Все повторили за ним в один голос - и жалок, и страшен был этот вопль человеческий к Богу: - Умираем за любовь Твою пречистую! В то же время, по команде Пырского, солдаты, окружив со всех сторон часовню и взлезая на лестницы, рубили толстые бревенчатые стены сруба, запуски и слеги на окнах, щиты на дверях.
Стены дрожали. Свечи падали, но все мимо желоба с порохом. Тогда, по знаку старца, Кирюха схватил пук свечей, горевших перед иконой Божьей Матери, бросил прямо в порох и отскочил. Порох взорвало. Поджога вспыхнула. Огненные волны разлились по стенам и стропилам. Густой, сперва белый, потом черный, дым наполнил часовню. Пламя задыхалось, гасло в нем; только длинные красные языки выбивались из дыма, свистя и шипя, как змеиные жала - то тянулись к людям и лизали их, то отпрядывали, словно играя.
Послышались неистовые вопли. И сквозь вопли горящих, сквозь грохот огня звучала песнь торжествующей радости: - Се, Жених грядет во полунощи. С того мгновения, как вспыхнул огонь и до того, как Тихон потерял сознание, прошли две, три минуты, но он увидел и навеки запомнил все, что делалось в часовне. Старец схватил новорожденную, перекрестил: "Во имя Отца, Сына и Духа Святаго!" - и бросил в огонь первую жертву.
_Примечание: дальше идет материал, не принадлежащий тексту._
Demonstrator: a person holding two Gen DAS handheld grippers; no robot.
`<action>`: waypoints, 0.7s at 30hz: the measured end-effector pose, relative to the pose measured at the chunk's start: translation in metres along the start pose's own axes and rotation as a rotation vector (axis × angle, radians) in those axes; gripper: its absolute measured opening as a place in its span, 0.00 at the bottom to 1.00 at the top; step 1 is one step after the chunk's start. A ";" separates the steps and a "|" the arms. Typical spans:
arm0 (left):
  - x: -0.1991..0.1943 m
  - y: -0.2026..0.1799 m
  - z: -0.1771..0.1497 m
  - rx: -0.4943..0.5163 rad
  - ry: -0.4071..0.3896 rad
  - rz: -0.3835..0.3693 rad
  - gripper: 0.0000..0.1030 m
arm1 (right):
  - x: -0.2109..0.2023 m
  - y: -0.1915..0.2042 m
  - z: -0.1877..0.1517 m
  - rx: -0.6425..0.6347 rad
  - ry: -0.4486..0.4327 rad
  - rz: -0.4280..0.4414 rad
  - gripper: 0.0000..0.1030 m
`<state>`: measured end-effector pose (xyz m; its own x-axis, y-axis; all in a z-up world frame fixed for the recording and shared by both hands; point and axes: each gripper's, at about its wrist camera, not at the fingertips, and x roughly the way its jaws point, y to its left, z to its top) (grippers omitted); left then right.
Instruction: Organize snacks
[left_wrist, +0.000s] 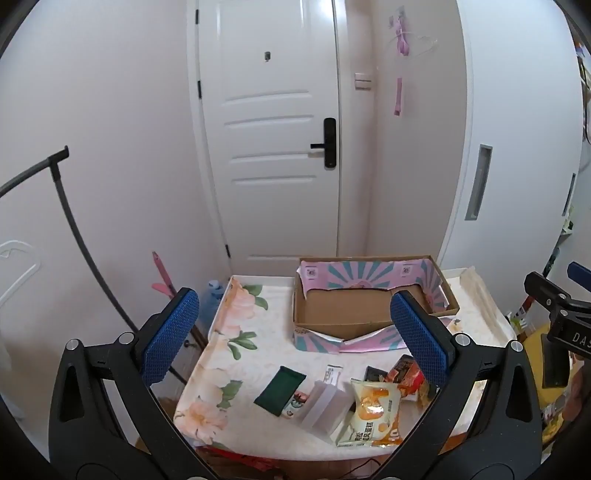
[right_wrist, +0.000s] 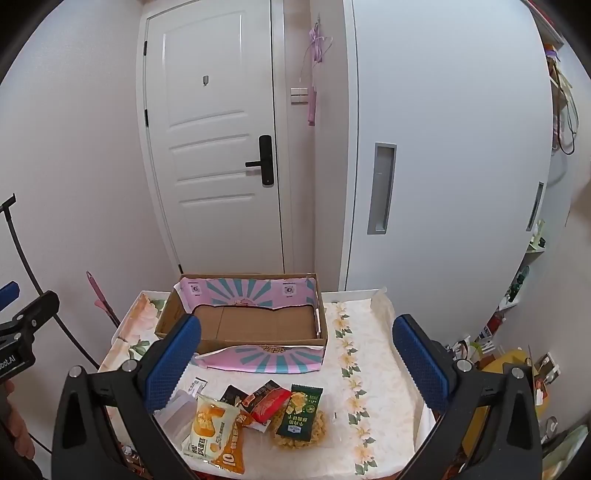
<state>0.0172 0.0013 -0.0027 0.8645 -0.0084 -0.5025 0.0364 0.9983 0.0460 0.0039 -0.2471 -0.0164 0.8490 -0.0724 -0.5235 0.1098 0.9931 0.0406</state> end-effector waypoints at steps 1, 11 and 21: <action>0.001 0.000 0.001 -0.002 0.002 -0.003 1.00 | 0.003 0.000 0.000 0.001 0.001 0.000 1.00; 0.008 0.000 0.001 -0.005 0.003 -0.016 1.00 | 0.006 0.001 0.000 0.004 0.010 0.004 1.00; 0.008 0.003 0.001 -0.018 -0.003 -0.020 1.00 | 0.014 0.008 0.003 0.003 0.006 0.011 1.00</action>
<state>0.0248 0.0038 -0.0054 0.8653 -0.0290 -0.5004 0.0451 0.9988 0.0201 0.0185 -0.2404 -0.0214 0.8470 -0.0611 -0.5281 0.1023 0.9935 0.0492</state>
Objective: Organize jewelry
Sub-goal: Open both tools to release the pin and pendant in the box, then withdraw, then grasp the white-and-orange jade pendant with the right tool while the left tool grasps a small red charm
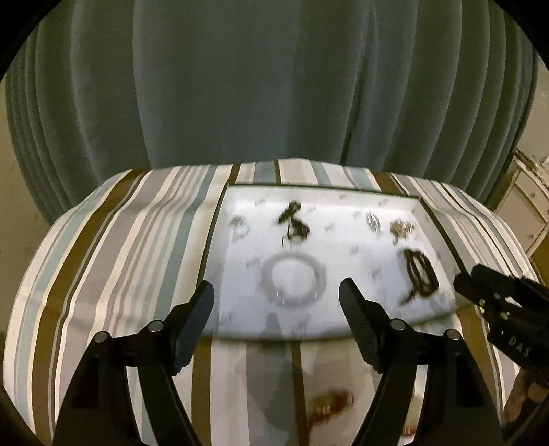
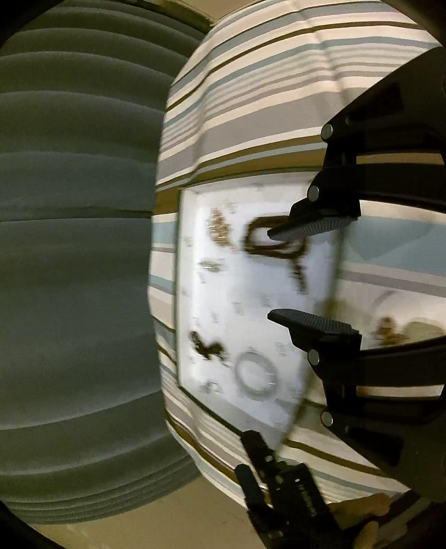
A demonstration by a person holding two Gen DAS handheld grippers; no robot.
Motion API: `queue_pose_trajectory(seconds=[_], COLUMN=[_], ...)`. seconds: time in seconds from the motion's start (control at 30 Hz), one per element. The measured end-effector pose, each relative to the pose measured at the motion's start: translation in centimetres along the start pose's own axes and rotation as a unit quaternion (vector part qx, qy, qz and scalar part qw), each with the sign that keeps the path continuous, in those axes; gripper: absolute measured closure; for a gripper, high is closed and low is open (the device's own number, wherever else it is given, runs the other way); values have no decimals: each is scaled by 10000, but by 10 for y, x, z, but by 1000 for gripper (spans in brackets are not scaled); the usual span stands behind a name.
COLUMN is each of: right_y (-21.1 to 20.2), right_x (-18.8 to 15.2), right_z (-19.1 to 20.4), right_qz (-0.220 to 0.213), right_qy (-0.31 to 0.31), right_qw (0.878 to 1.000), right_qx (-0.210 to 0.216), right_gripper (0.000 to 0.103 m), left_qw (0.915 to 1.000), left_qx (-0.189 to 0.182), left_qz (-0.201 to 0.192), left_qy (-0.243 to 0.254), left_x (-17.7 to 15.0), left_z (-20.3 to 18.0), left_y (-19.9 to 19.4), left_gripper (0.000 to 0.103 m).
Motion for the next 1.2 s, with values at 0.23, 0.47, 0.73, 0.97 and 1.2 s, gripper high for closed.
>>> queue_pose_trajectory(seconds=[0.23,0.47,0.73,0.97,1.2], right_y=[-23,-40,-41,-31,-18], right_x=[-55,-96,-110,-109,-115], right_z=[5,22,40,54,55], right_qz=[332,569,678,690,753], right_qy=[-19,-113,-251,-414,-541], right_qw=[9994,9980,9966,9961,9954], right_qx=[54,253,405,365,246], right_gripper=[62,62,62,62,63], left_qw=[9999,9993,9986,9980,9983], left_qx=[102,238,370,386,310], left_qz=[122,277,377,442,470], left_qy=[1,4,-46,-212,-126], left_x=[-41,-77,-101,-108,-109], left_z=[0,-3,6,12,5], left_y=[-29,-45,-57,-58,-57], left_gripper=[29,29,29,29,29])
Point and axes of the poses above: each gripper's, at about its wrist camera, not at the fingertips, and y roughly the way its jaws point, z to its left, x to its top, the point moved 2 cm from there along y, roughly the way its jaws point, and after that the axes turned 6 degrees about -z, right-handed, at the moved point
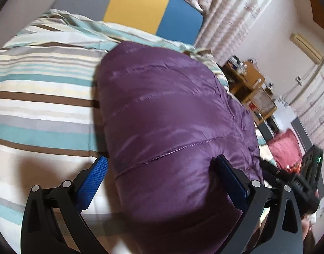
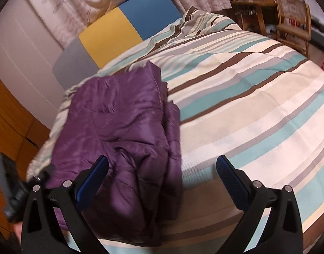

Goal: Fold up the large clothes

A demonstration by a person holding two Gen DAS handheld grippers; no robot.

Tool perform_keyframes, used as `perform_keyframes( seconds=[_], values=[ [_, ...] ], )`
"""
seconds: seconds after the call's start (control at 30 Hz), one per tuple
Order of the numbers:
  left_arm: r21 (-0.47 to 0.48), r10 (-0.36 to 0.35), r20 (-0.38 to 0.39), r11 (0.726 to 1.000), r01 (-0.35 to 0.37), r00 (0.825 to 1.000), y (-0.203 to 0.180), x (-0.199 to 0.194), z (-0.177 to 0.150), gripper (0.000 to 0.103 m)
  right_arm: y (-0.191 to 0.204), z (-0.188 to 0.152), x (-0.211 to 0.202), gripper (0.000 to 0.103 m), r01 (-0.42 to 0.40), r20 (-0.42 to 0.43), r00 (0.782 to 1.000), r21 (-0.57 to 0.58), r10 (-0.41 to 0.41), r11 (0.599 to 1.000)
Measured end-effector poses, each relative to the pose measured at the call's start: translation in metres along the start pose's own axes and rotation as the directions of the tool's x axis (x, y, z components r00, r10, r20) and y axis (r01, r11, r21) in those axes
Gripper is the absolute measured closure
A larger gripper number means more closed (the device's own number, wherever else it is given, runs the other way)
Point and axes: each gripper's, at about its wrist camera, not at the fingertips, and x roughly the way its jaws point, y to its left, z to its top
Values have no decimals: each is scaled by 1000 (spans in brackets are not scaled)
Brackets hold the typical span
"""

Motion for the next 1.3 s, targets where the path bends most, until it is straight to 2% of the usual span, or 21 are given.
perform_keyframes(
  seconds=[0.13, 0.27, 0.43, 0.53, 0.57, 0.63, 0.67, 0.8, 0.87, 0.93, 1.13, 1.3],
  values=[
    [52, 0, -43, 999, 2, 999, -7, 8, 3, 3, 12, 12, 7, 2, 1, -40, 999, -8, -2, 1000],
    [54, -21, -75, 998, 25, 997, -3, 9, 5, 3, 23, 19, 32, 2, 58, -114, 991, -57, -64, 997],
    [46, -33, -96, 998, 38, 995, 4, 16, 6, 3, 16, 17, 61, 2, -14, -194, 981, -12, 11, 1000],
    [74, -11, -108, 997, 19, 994, -1, 21, 6, 3, 12, 18, 68, 3, -48, -197, 979, -3, 46, 999],
    [80, -5, -111, 997, 14, 994, -2, 23, 7, 3, 15, 17, 68, 4, -50, -194, 980, -31, 43, 998],
    [87, 9, -114, 996, 1, 993, -4, 24, 8, 3, 17, 16, 67, 22, -89, -197, 977, -38, 80, 995],
    [88, 17, -114, 996, -7, 993, -6, 25, 8, 3, 17, 15, 67, 23, -114, -202, 973, -17, 108, 993],
    [102, 40, -110, 994, -29, 993, -12, 25, 7, 3, 16, 12, 66, 30, -138, -200, 971, -10, 134, 990],
    [111, 42, -105, 993, -30, 994, -15, 25, 6, 6, 18, 10, 64, 36, -156, -196, 969, -9, 151, 988],
    [128, 44, -83, 991, -33, 996, -22, 21, 6, 16, 20, 8, 60, 43, -176, -189, 967, -12, 171, 984],
    [194, 57, -12, 980, -54, 998, -34, 5, 3, 40, 31, 5, 47, 53, -194, -156, 971, -57, 184, 979],
    [243, 85, 84, 965, -103, 993, -37, -23, 8, 50, 63, -6, 32, 56, -237, -123, 967, -129, 222, 963]
  ],
)
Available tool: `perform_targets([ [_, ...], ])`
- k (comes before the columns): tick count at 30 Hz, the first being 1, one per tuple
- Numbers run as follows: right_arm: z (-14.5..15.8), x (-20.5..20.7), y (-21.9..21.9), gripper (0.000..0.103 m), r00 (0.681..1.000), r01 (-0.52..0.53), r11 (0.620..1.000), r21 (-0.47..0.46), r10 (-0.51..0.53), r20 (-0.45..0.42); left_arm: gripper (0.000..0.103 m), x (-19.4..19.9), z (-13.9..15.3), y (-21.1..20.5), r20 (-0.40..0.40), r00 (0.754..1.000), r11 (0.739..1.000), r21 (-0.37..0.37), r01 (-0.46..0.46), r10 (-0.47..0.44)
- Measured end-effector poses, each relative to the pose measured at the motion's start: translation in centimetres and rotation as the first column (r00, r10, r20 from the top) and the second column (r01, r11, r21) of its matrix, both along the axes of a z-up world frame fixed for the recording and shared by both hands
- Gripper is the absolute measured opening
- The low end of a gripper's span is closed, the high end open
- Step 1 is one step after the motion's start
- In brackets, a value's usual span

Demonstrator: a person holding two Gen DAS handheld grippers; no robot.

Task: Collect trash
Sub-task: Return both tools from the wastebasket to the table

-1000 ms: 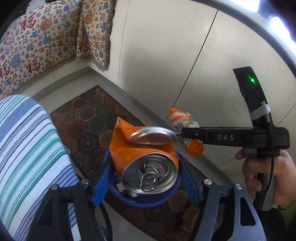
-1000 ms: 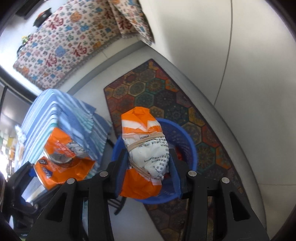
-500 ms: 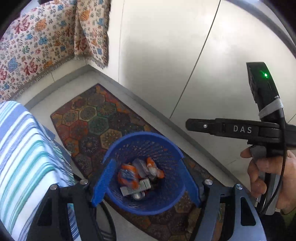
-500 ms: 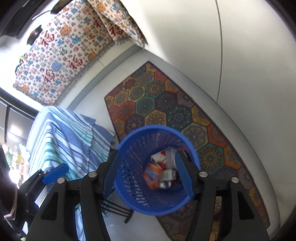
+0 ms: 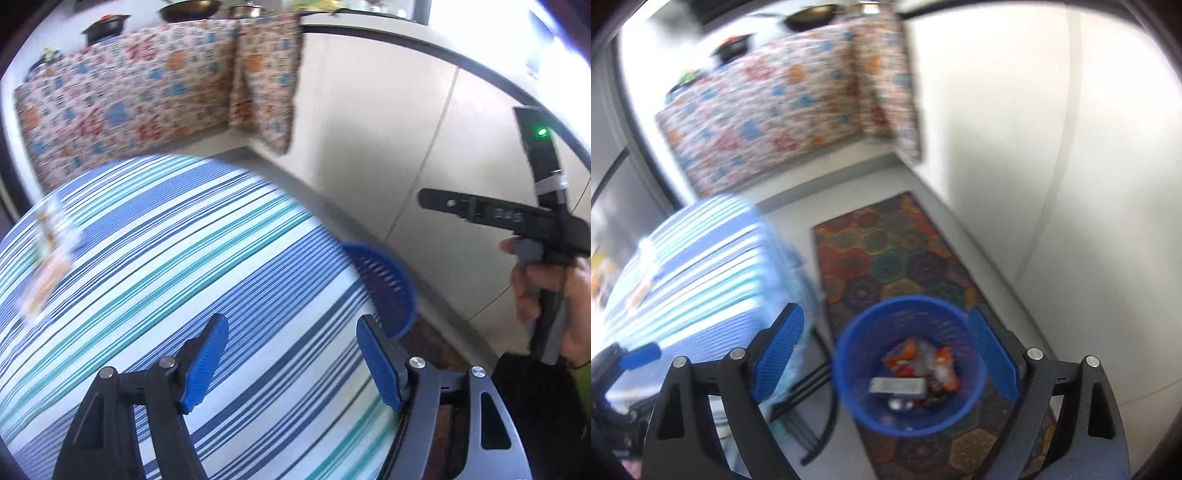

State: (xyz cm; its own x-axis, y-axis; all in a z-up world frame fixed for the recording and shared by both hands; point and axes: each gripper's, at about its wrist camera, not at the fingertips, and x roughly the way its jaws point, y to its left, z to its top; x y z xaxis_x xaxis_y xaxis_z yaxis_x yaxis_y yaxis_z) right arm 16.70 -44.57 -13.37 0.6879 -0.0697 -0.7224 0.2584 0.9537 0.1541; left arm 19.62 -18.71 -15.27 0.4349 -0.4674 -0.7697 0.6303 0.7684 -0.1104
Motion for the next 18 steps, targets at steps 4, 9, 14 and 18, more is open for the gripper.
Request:
perform_targets([
  [4, -0.1, 0.0, 9.4, 0.092, 0.985, -0.174, 0.985, 0.008, 0.174, -0.017, 0.074, 0.4, -1.1, 7.3, 0.015, 0.996, 0.994, 0.070, -0.084, 0.083],
  [9, -1.4, 1.9, 19.5, 0.092, 0.939, -0.337, 0.942, 0.007, 0.337, -0.065, 0.074, 2.1, -2.0, 15.7, 0.013, 0.979, 0.976, 0.075, -0.204, 0.204],
  [14, -3.3, 5.9, 25.2, 0.092, 0.920, -0.379, 0.924, -0.055, 0.370, -0.131, 0.074, 4.0, -3.1, 19.9, 0.003, 0.963, 0.960, 0.078, -0.271, 0.271],
  [18, -5.0, 8.5, 26.7, 0.092, 0.927, -0.354, 0.932, -0.079, 0.338, -0.165, 0.074, 4.6, -3.5, 20.8, 0.026, 0.970, 0.966, 0.085, -0.245, 0.244],
])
Иванушка-дурачок протянул руки к огню, как будто встречая грядущего Господа, которого ждал всю жизнь.
На Киликее кликуше рубаха затлела и волосы вспыхнули, окружая голову ей огненным венцом; а она, не чувствуя боли, окаменела, с широко-раскрытыми глазами, как будто видела в огне великий Град, святой Иерусалим, входящий с неба.
Петька Жизла кинулся в огонь вниз головой, как веселый купальщик в воду. Тихону тоже чудилось что-то веселое, пьяное в страшном блеске огня. Ему вспомнилась песня: В печи растет трава-мурава, Цветут цветочки лазоревы. И, Казалось, что в прозрачно-синем сердце огня он видит райские цветы. Синева их, подобная чистому небу, сулила блаженство нездешнее; но надо было пройти через красное пламя - красную смерть, чтобы достигнуть этого неба. Осаждавшие выбили два, три бревна. Дым хлынул в полое место. Солдаты, просунув кокоты, стали выволакивать горевших и отливать водой. Столетнюю мать Феодулию вытащили за ноги, обнажив ее девичий срам. Старица Виталия уцепилась за нее и тоже вылезла, но тотчас испустила дух: все тело ее от обжогов было как один сплошной пузырь. О. Спиридон, когда его вытащили, схватил спрятанный за пазухой нож и зарезался. Он был еще жив четыре часа, непрестанно на себе двоеперстный крест изображал, ругал никониан и радовался, как сказано было в донесении капитана, "что так над собою учинить ему удалось смертную язву".